Restate the listing below word for word.

.....

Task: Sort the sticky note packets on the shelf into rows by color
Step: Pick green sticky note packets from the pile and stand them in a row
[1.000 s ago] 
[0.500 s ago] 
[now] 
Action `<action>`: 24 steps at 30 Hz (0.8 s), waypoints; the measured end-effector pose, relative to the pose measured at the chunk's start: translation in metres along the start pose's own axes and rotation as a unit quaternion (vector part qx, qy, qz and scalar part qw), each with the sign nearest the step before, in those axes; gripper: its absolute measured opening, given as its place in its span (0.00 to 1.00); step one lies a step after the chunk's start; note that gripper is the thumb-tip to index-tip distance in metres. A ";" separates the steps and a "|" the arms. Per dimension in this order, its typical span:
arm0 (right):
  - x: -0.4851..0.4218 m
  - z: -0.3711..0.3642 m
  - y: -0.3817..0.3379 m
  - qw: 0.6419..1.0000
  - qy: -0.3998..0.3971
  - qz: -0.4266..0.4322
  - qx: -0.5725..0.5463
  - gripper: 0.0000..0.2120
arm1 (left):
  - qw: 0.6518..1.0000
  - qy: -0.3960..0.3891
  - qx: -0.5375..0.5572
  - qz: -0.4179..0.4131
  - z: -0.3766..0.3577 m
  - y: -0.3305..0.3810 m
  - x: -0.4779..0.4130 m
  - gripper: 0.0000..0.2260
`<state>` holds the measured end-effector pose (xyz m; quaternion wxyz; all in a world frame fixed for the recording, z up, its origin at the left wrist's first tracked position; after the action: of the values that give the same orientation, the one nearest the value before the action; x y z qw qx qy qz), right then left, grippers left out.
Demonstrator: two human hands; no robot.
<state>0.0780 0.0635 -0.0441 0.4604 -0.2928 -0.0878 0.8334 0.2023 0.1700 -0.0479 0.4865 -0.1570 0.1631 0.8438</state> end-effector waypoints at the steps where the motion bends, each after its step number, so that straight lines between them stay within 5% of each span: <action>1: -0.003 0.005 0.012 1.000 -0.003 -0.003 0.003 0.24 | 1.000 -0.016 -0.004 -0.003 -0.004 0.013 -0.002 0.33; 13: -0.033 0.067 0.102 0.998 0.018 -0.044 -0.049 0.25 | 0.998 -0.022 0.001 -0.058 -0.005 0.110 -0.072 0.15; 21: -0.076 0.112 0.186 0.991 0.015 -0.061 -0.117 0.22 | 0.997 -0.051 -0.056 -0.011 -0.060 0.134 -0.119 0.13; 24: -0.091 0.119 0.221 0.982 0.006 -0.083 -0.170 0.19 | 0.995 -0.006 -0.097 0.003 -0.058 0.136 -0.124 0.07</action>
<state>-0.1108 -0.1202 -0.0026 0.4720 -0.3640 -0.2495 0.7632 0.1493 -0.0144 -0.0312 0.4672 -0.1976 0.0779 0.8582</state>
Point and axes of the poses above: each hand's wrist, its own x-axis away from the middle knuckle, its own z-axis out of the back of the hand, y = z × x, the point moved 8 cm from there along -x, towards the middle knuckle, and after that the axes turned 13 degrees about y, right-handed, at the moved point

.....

* _Solution to the problem_
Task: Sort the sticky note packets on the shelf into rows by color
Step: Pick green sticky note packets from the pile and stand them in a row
[1.000 s ago] 
[0.500 s ago] 
[now] 
Action `<action>`: 24 steps at 30 Hz (0.8 s), waypoints; the measured end-effector pose, relative to the pose measured at the chunk's start: translation in metres along the start pose's own axes and rotation as a unit quaternion (vector part qx, qy, qz and scalar part qw), each with the sign nearest the step before, in those axes; gripper: its absolute measured opening, given as its place in its span (0.00 to 1.00); step one lies a step after the chunk's start; note that gripper is the thumb-tip to index-tip distance in metres. A ";" separates the steps and a "|" the arms. Per dimension in this order, its typical span:
arm0 (right):
  - x: -0.4851..0.4218 m
  - z: -0.3711..0.3642 m
  - y: -0.3817..0.3379 m
  - qw: 0.6419..1.0000
  - qy: -0.3998..0.3971
  - qz: -0.4266..0.4322
  - qx: -0.5725..0.5463
  - gripper: 0.0000..0.2120
arm1 (left):
  - qw: 0.6518..1.0000
  - qy: -0.3960..0.3891
  - qx: -0.5375..0.5572
  - qz: -0.4179..0.4131
  - z: -0.3766..0.3577 m
  - y: -0.3305..0.3810 m
  - x: -0.4779..0.4130 m
  - gripper: 0.0000..0.2260
`<state>` holds the measured end-effector pose (xyz m; quaternion wxyz; all in a world frame fixed for the recording, z up, its origin at the left wrist's first tracked position; after the action: of the values that give the same orientation, the one nearest the value before the action; x y z qw qx qy qz), right then left, grippers left out.
Demonstrator: two human hands; no robot.
<state>0.0780 0.0635 -0.0441 0.4604 -0.2928 -0.0878 0.8334 0.2023 0.1700 -0.0479 0.4865 -0.1570 0.1631 0.8438</state> end-effector waypoints at the steps where the motion bends, each after its step number, so that straight lines between them stay within 5% of each span: <action>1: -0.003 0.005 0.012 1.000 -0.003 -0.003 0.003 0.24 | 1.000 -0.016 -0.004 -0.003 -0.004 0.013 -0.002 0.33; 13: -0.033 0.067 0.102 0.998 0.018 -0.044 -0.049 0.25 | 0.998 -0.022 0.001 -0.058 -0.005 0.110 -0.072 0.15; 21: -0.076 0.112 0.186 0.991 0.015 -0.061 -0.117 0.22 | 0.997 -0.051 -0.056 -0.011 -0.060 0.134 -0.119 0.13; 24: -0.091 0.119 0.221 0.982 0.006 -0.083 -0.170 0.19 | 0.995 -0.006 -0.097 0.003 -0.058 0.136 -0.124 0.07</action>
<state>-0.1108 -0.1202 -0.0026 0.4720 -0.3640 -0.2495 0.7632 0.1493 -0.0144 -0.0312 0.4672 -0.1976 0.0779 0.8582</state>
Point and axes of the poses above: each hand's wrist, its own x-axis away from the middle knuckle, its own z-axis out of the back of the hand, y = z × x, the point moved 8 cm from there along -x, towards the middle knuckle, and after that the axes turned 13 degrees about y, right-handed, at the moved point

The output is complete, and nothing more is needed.